> _The problem_:
Copy out the entries below exactly as they stand, but only from the line containing "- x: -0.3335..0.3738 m" through the line containing "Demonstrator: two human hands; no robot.".

Items from a data source:

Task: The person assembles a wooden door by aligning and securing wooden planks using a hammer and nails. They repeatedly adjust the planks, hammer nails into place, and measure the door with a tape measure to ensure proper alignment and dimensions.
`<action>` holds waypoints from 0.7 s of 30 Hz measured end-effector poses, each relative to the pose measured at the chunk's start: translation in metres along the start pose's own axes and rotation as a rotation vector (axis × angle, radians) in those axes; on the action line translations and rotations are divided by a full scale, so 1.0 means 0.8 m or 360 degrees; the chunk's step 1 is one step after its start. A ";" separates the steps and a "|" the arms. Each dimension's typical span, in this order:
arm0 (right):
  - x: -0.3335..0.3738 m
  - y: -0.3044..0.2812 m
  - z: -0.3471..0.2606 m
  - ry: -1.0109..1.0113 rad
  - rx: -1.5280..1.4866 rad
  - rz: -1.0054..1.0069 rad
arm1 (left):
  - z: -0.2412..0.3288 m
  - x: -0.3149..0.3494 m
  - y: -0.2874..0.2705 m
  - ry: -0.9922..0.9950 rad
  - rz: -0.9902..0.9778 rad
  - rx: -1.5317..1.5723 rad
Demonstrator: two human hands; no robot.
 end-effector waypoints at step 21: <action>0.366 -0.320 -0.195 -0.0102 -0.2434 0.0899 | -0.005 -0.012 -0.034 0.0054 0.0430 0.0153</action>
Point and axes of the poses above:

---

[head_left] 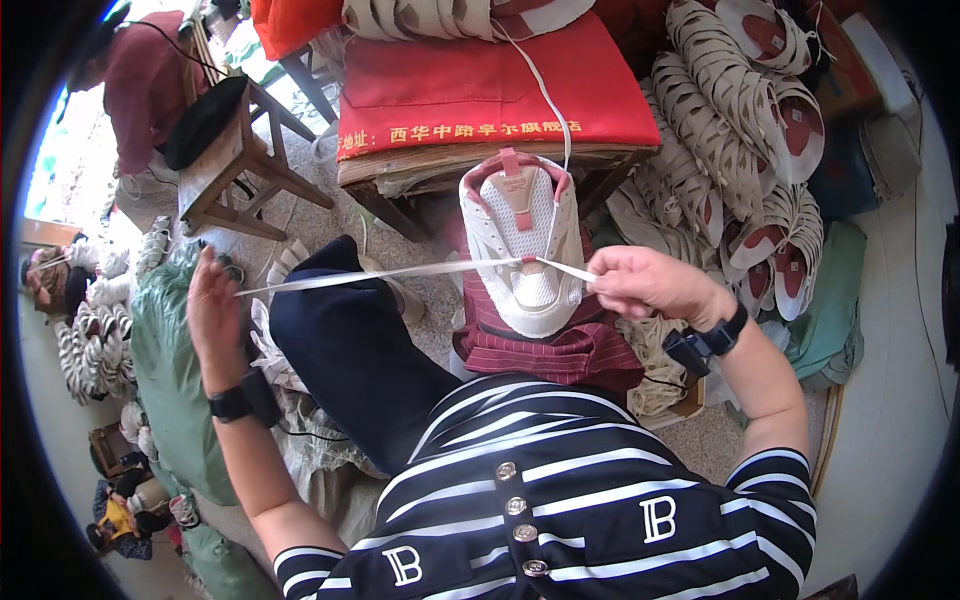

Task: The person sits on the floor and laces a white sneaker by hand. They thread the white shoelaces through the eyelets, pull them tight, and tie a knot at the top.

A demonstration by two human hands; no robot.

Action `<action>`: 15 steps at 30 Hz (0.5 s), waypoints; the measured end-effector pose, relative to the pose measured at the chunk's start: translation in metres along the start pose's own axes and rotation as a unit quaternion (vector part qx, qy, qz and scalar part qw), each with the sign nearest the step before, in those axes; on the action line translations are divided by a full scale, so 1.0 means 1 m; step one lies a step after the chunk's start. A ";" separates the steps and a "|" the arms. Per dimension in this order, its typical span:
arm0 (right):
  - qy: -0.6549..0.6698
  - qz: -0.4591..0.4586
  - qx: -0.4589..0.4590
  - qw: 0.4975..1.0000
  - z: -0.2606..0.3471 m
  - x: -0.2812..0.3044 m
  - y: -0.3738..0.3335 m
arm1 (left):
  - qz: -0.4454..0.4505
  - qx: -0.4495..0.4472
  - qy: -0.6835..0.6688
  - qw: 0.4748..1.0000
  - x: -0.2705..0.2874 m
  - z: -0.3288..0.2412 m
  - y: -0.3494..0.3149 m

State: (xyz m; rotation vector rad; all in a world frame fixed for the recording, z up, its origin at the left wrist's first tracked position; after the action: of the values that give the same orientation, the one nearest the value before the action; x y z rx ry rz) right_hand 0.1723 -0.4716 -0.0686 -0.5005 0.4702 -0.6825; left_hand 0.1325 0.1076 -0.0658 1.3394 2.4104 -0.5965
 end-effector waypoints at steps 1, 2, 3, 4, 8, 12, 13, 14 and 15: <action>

> _Worked solution_:
  - x: -0.3335..0.3738 m
  - y: -0.3044..0.2812 m
  - z: -0.3471..0.2606 m
  - ry: -1.0109..1.0113 rad
  - rx: -1.5280..1.4866 rad
  - rz: -1.0054..1.0069 rad
arm1 (left):
  - z: -0.2412..0.3288 m
  - x: -0.3149..0.3494 m
  - y: -0.2874..0.2705 m
  - ry: -0.9922..0.9950 rad
  - rz: -0.9902..0.9778 rad
  - rx: -1.5317..1.5723 rad
Demonstrator: two human hands; no robot.

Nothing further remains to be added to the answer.